§ **Task to complete**: Everything in the listing that follows should be reproduced exactly except the pictures.
Given material Block Start
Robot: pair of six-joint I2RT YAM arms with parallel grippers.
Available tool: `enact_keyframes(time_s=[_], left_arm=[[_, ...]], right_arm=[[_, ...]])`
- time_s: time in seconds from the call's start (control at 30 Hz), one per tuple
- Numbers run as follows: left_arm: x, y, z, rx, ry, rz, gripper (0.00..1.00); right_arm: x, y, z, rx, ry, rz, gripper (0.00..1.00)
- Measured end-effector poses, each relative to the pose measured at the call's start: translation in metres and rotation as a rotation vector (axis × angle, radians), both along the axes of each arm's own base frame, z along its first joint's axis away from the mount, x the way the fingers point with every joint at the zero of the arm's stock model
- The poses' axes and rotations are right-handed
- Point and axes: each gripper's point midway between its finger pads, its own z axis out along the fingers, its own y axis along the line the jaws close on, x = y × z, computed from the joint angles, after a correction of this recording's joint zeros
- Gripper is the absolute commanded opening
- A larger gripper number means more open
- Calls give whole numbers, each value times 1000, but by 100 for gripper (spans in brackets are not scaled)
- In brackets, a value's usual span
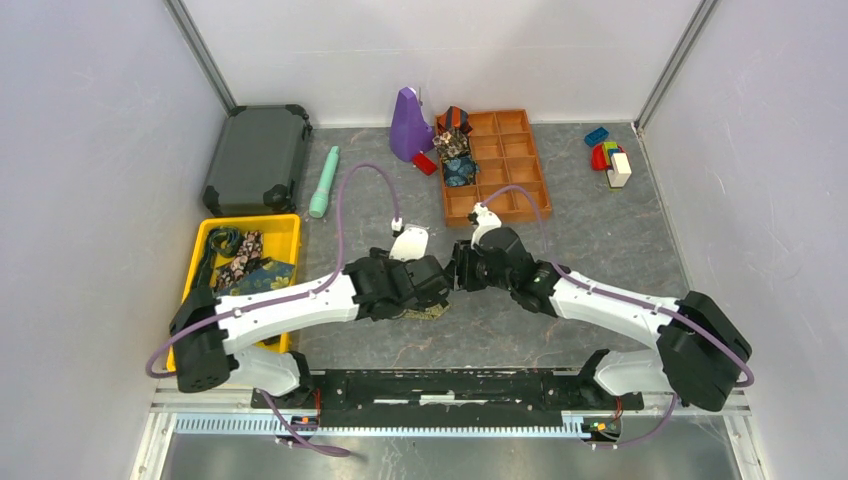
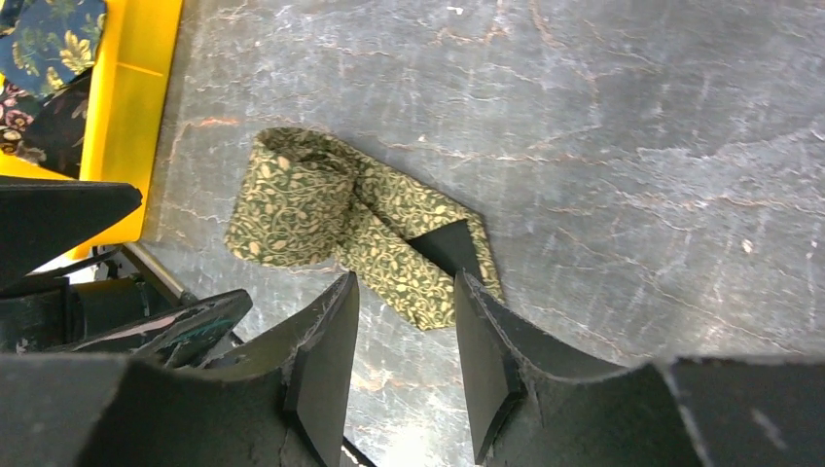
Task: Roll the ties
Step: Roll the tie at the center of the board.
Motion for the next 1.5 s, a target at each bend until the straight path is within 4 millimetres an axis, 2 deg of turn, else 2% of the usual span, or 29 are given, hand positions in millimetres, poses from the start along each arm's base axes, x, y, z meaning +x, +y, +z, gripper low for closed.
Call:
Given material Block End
§ **Result**:
Robot: pair of six-joint I2RT YAM arms with parallel grippers.
Available tool: `enact_keyframes(time_s=[_], left_arm=[[_, ...]], right_arm=[[_, ...]])`
- time_s: time in seconds from the call's start (control at 30 Hz), one per tuple
- Numbers run as follows: left_arm: x, y, z, rx, ry, rz, gripper (0.00..1.00); right_arm: x, y, z, rx, ry, rz, gripper (0.00..1.00)
- Measured end-effector poses, each relative to the pose measured at the call's start: translation in metres and rotation as a rotation vector (axis × angle, radians), both along the axes of each arm's own base frame, z along its first joint's axis away from the mount, x the way the fingers point with every joint at the zero of the arm's stock model
- The poses' axes and rotations are right-handed
- Point and axes: each gripper's point midway between its finger pads, its own z axis out along the fingers, its own y axis along the line the jaws close on, x = y × z, computed from the joint angles, after a correction of this recording's joint zeros
- Gripper is the absolute commanded opening
- A larger gripper number means more open
- Calls give whole numbers, each value times 1000, but by 100 for gripper (spans in brackets are not scaled)
- In brackets, a value's usual span
Task: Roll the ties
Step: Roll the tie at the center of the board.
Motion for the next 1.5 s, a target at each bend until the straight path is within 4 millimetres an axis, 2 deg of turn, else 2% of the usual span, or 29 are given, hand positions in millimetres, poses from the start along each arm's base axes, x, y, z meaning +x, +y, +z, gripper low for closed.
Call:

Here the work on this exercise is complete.